I would prefer he spend life in prison, so that he may look back on the error of his ways. I don't hate him, I don't think we should hate anyone, but we should condemn their evil ways. He doesn't deserve to live, but then we all get more than we deserve.


----------



## Guest (Apr 26, 2006)

> Posted: Wed Apr 26, 2006 4:16 pm Post subject:
> 
> --------------------------------------------------------------------------------
> 
> Saddam will probably rot in some prison, IF Iraq stabilizes. Otherwise, he will probably be forced into exile.


Why would they let him go into exile?


----------



## Militant_Tiger (Feb 23, 2004)

> I don't think ABBK was being a bigot, he was simply insinuating that Alah was none existent. I agree.
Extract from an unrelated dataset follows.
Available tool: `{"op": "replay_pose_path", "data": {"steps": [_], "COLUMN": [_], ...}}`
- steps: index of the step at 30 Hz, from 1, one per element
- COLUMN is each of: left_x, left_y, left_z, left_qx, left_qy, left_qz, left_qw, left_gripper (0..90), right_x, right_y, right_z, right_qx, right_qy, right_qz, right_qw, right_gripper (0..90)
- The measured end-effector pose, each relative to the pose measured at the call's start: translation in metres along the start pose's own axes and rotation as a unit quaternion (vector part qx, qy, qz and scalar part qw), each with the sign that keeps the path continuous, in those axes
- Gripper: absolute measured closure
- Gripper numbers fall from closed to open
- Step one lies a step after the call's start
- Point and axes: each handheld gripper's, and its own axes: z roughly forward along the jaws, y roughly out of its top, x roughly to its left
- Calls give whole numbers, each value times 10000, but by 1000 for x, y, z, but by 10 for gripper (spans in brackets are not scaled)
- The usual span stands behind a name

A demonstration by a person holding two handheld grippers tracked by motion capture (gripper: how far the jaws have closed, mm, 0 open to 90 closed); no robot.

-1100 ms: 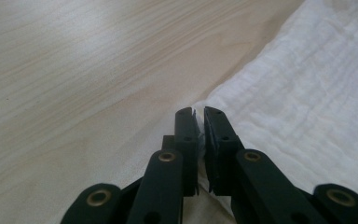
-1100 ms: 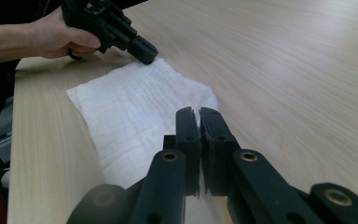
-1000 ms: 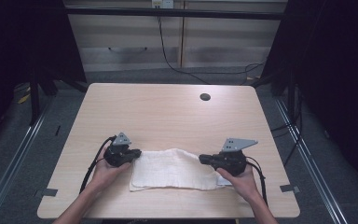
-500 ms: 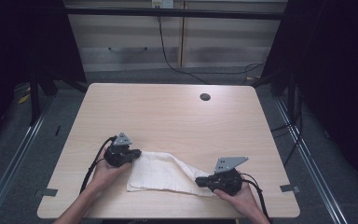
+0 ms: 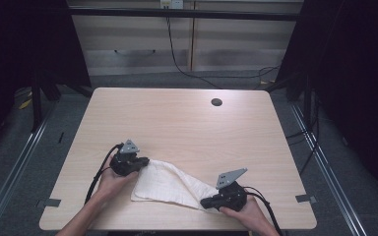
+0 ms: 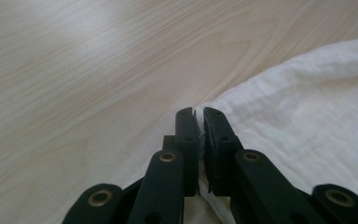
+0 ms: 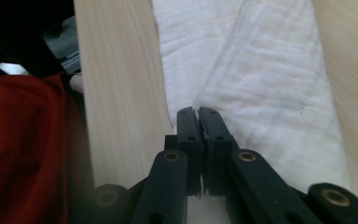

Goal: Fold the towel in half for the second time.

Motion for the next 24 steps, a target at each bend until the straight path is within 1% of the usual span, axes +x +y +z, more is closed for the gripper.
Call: {"op": "replay_pose_path", "data": {"steps": [1,2,3,5,6,7,9,10,12,13,14,15,16,17,18,19,21,22,24], "left_x": [-2,-5,-5,-8,-9,-11,-15,-18,-23,-26,-30,-33,-36,-40,-46,-46,-52,-55,-59], "left_y": [1,7,7,12,15,18,23,25,28,30,31,32,32,33,32,32,29,26,21], "left_z": [-2,-8,-8,-16,-20,-24,-32,-36,-41,-43,-45,-47,-49,-51,-55,-55,-58,-60,-62], "left_qx": [-74,-303,-303,-509,-597,-705,-898,-990,-1115,-1146,-1170,-1188,-1200,-1210,-1187,-1187,-1171,-1148,-1086], "left_qy": [-66,-99,-99,-114,-116,-129,-169,-198,-251,-274,-274,-319,-346,-370,-428,-428,-461,-464,-498], "left_qz": [-84,-50,-50,-37,13,19,79,102,123,188,250,296,367,419,536,536,627,654,743], "left_qw": [9999,9995,9995,9986,9981,9974,9958,9948,9934,9929,9924,9920,9915,9911,9906,9906,9901,9901,9900], "left_gripper": [852,852,852,852,852,852,852,852,852,851,851,851,851,851,851,851,851,851,851], "right_x": [0,-2,-2,-4,-6,-7,-11,-13,-17,-19,-24,-24,-27,-27,-30,-30,-32,-33,-33], "right_y": [1,1,1,3,3,4,5,6,9,11,13,13,15,15,16,16,17,17,17], "right_z": [1,1,1,1,1,1,1,1,1,0,1,1,1,1,0,0,0,0,-1], "right_qx": [-30,-51,-51,-63,-75,-103,-122,-143,-108,-87,-119,-119,-118,-118,-80,-80,-106,-96,-98], "right_qy": [-141,-170,-170,-302,-360,-455,-543,-631,-801,-887,-919,-919,-1058,-1058,-1152,-1152,-1171,-1201,-1202], "right_qz": [21,45,45,82,80,112,160,173,138,167,221,221,229,229,208,208,221,254,247], "right_qw": [9999,9998,9998,9995,9993,9988,9983,9978,9966,9959,9955,9955,9941,9941,9931,9931,9928,9924,9924], "right_gripper": [882,882,882,883,883,883,883,884,884,884,884,884,884,884,884,884,884,884,884]}}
And that is your belief. I do not however criticize other religions and claim that their God does exist because I have no proof of mine existing, hence why it is called faith. That is no the issue, the issue is that ABBK claims that Saddam was told by Allah to kill. That is bigoted because it assumes that Allah is a violent diety, and ignorant because Saddam was very secular.



> As for our buddy Sodam Insane, I think he will be in prison, then terrorists (or insurgents if you like that better) will take hostages, kill innocent people, and blow up things demanding his release.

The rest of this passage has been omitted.